About this exercise
Take the data below and write it out exactly, except for the pictures.
--- Source records Enclosed Below ---
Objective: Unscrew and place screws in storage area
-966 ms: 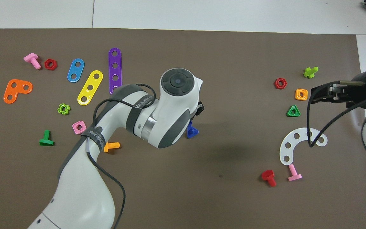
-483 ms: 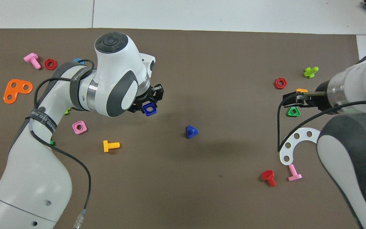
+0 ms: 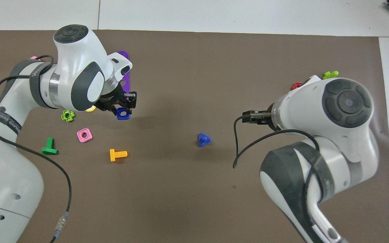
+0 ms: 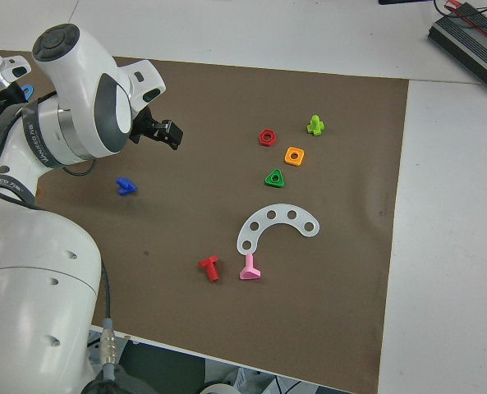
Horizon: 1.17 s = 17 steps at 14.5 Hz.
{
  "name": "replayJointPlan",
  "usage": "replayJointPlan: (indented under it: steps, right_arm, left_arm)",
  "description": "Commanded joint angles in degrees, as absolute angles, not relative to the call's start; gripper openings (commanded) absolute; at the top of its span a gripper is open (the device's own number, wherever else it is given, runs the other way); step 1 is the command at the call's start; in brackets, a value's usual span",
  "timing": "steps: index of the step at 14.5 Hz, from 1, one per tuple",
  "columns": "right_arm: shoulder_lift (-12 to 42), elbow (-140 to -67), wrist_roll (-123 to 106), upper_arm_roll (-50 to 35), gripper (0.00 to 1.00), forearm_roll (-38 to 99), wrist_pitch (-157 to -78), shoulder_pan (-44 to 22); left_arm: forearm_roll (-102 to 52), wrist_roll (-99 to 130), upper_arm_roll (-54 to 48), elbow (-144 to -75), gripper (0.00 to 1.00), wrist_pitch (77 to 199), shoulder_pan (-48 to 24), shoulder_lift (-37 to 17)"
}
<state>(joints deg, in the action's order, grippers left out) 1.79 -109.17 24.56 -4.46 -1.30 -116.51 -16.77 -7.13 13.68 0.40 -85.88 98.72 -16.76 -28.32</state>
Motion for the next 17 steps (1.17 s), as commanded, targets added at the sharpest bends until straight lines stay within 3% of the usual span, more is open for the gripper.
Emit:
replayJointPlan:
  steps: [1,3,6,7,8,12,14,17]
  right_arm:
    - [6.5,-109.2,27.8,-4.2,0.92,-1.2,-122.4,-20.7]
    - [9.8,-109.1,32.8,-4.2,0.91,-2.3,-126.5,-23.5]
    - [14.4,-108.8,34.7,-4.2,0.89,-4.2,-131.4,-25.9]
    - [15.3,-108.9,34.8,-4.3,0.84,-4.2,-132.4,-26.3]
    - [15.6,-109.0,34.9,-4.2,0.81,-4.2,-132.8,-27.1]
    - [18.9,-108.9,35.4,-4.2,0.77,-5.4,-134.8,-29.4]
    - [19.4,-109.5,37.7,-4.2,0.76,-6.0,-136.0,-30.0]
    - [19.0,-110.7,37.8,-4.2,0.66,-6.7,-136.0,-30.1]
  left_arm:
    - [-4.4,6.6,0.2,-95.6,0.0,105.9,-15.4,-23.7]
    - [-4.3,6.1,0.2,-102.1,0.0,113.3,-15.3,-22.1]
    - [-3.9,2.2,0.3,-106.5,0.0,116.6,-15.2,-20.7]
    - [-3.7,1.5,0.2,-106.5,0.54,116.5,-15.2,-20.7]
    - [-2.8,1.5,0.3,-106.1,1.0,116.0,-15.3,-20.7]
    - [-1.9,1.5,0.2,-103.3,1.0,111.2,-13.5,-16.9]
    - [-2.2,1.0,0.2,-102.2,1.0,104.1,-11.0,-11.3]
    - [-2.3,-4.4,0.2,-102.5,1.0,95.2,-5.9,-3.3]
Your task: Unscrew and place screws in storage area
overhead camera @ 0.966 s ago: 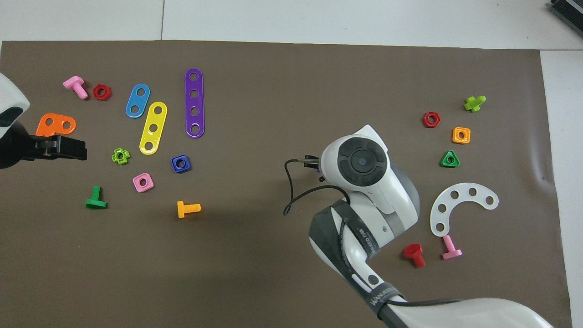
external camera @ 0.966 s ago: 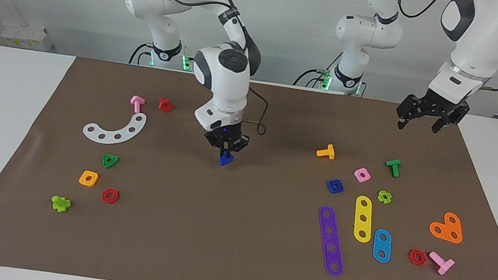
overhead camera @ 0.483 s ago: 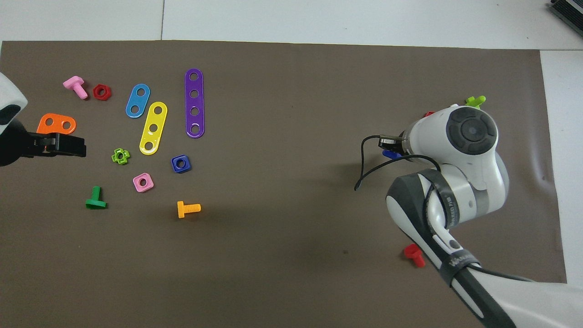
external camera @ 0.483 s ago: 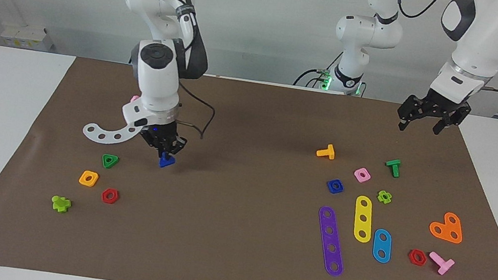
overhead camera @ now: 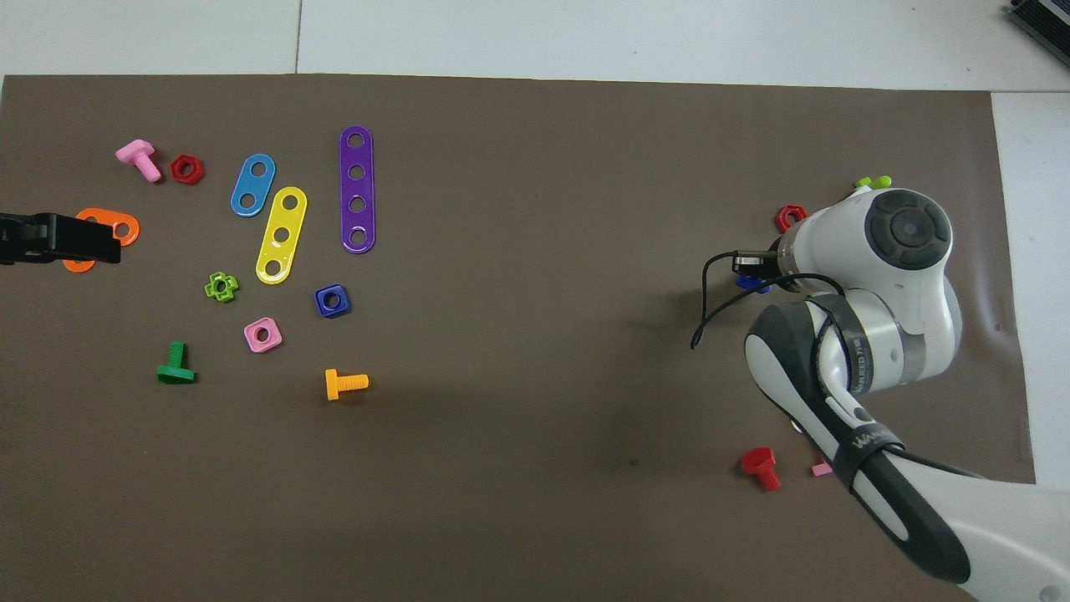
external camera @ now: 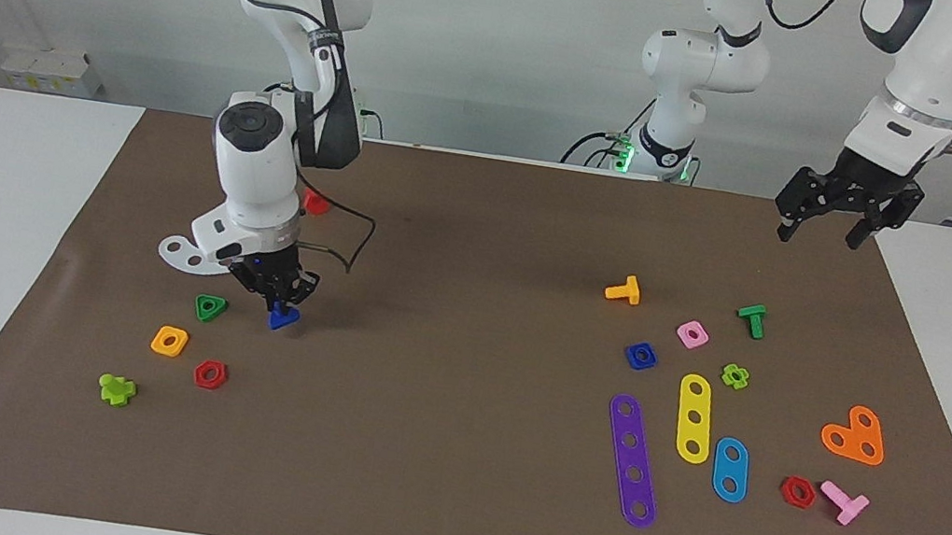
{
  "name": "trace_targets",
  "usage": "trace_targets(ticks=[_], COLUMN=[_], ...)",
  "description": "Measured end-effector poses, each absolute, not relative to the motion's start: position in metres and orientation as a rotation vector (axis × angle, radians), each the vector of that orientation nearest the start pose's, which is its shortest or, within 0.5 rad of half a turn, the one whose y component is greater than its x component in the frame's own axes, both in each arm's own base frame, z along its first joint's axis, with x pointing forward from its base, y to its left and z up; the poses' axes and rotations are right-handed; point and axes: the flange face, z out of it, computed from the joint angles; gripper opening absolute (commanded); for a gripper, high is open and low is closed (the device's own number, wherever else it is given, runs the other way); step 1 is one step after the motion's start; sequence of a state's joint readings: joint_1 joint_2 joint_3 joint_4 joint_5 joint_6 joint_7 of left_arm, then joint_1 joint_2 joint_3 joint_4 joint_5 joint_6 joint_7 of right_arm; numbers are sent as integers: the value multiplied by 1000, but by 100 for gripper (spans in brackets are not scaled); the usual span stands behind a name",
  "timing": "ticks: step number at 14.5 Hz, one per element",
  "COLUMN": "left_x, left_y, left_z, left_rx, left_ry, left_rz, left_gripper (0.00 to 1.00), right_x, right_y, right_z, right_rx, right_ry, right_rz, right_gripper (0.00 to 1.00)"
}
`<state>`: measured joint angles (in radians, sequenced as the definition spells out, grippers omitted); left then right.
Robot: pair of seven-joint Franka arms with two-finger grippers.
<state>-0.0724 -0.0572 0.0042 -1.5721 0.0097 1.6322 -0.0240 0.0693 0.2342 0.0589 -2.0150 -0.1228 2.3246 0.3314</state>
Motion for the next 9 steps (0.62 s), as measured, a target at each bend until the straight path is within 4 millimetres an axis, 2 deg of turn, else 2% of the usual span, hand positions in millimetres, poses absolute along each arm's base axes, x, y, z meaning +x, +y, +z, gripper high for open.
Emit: trace_targets(ticks=[1,4,5,6,9], left_x=[542,544,545,545,546], left_y=[-36,-36,-36,-36,-36], left_z=[666,662,660,659,651], left_rx=[-3131,-3131,-3132,-3132,-3132], left_ry=[69,69,69,69,68], left_rz=[-193,-182,-177,-173,-152], left_gripper=[100,100,100,100,100], right_x=[594,587,586,586,586], right_y=[70,67,65,63,49], right_z=[340,330,328,327,326], right_rx=[-3195,-3201,-3202,-3204,-3210], right_ry=[192,194,189,164,113], right_rz=[-131,-94,-87,-84,-72], right_gripper=[0,0,30,51,98])
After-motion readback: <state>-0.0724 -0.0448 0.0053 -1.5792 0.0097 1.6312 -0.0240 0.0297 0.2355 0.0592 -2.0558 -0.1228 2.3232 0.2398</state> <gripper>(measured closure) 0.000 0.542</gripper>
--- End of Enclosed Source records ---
Your solution
Objective: Unscrew and place screws in storage area
-966 ms: 
-483 ms: 
+0 ms: 
+0 ms: 
Horizon: 1.17 s = 17 steps at 14.5 Hz.
{
  "name": "replayJointPlan",
  "usage": "replayJointPlan: (indented under it: steps, right_arm, left_arm)",
  "description": "Commanded joint angles in degrees, as absolute angles, not relative to the call's start; gripper openings (commanded) absolute; at the top of its span a gripper is open (the device's own number, wherever else it is given, runs the other way); step 1 is the command at the call's start; in brackets, a value's usual span",
  "timing": "steps: index of the step at 14.5 Hz, from 1, one per tuple",
  "columns": "right_arm: shoulder_lift (-12 to 42), elbow (-140 to -67), wrist_roll (-123 to 106), upper_arm_roll (-50 to 35), gripper (0.00 to 1.00), forearm_roll (-38 to 99), wrist_pitch (-157 to -78), shoulder_pan (-44 to 22); left_arm: forearm_roll (-102 to 52), wrist_roll (-99 to 130), upper_arm_roll (-54 to 48), elbow (-144 to -75), gripper (0.00 to 1.00), wrist_pitch (77 to 199), shoulder_pan (-48 to 24), shoulder_lift (-37 to 17)"
}
<state>(joints deg, in the action's order, grippers left out) 1.79 -109.17 24.56 -4.46 -1.30 -116.51 -16.77 -7.13 13.68 0.40 -85.88 98.72 -16.76 -28.32</state>
Motion for the next 17 steps (1.17 s), as commanded, targets added at the sharpest bends until straight lines stay within 3% of the usual span, more is open for the gripper.
Emit:
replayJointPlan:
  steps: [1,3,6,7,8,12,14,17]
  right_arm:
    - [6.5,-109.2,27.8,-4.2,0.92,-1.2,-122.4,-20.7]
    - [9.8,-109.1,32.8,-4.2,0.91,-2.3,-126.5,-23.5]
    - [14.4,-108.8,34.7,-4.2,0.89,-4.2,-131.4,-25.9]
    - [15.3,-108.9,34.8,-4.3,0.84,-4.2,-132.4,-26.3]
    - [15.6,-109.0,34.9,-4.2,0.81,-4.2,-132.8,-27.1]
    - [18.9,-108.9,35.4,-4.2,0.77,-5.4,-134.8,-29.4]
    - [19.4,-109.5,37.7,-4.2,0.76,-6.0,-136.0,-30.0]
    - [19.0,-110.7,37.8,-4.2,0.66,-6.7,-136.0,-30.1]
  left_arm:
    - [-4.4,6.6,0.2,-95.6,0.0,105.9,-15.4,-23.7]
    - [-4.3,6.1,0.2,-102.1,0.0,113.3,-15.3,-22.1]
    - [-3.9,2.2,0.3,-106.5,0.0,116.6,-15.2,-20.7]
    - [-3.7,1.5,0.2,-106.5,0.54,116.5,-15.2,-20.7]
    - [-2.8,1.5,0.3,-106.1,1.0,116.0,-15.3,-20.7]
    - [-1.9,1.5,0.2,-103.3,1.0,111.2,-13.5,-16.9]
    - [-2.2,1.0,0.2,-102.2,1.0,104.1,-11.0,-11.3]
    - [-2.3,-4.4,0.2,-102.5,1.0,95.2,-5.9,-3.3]
Your task: Unscrew and place screws in storage area
overhead camera @ 0.966 s ago: 
external camera @ 0.966 s ago: 
overhead camera @ 0.483 s ago: 
external camera @ 0.483 s ago: 
overhead camera @ now: 
external camera @ now: 
{
  "name": "trace_targets",
  "usage": "trace_targets(ticks=[_], COLUMN=[_], ...)",
  "description": "Measured end-effector poses, each absolute, not relative to the motion's start: position in metres and orientation as a rotation vector (axis × angle, radians), each the vector of that orientation nearest the start pose's, which is its shortest or, within 0.5 rad of half a turn, the one whose y component is greater than its x component in the frame's own axes, both in each arm's own base frame, z along its first joint's axis, with x pointing forward from its base, y to its left and z up; the poses' axes and rotations are right-handed; point and axes: the flange face, z out of it, computed from the joint angles; gripper opening absolute (commanded); for a gripper, high is open and low is closed (the device's own number, wherever else it is given, runs the other way); step 1 is one step after the motion's start; sequence of a state's joint readings: joint_1 joint_2 joint_3 joint_4 joint_5 joint_6 joint_7 of left_arm, then joint_1 joint_2 joint_3 joint_4 joint_5 joint_6 joint_7 of right_arm; numbers are sent as integers: the value multiplied by 1000, but by 100 for gripper (spans in brackets are not scaled); the usual span stands behind a name",
  "timing": "ticks: step number at 14.5 Hz, one per element",
  "COLUMN": "left_x, left_y, left_z, left_rx, left_ry, left_rz, left_gripper (0.00 to 1.00), right_x, right_y, right_z, right_rx, right_ry, right_rz, right_gripper (0.00 to 1.00)"
}
`<state>`: measured joint angles (in radians, sequenced as the definition spells out, grippers omitted); left then right.
Robot: pair of seven-joint Franka arms with two-finger grippers.
<state>-0.0724 -0.0572 0.0042 -1.5721 0.0097 1.6322 -0.0240 0.0693 0.2342 0.0589 -2.0150 -0.1228 2.3246 0.3314</state>
Motion for the next 9 steps (0.62 s), as measured, a target at each bend until the straight path is within 4 millimetres an axis, 2 deg of turn, else 2% of the usual span, hand positions in millimetres, poses absolute along each arm's base axes, x, y, z meaning +x, +y, +z, gripper high for open.
Emit: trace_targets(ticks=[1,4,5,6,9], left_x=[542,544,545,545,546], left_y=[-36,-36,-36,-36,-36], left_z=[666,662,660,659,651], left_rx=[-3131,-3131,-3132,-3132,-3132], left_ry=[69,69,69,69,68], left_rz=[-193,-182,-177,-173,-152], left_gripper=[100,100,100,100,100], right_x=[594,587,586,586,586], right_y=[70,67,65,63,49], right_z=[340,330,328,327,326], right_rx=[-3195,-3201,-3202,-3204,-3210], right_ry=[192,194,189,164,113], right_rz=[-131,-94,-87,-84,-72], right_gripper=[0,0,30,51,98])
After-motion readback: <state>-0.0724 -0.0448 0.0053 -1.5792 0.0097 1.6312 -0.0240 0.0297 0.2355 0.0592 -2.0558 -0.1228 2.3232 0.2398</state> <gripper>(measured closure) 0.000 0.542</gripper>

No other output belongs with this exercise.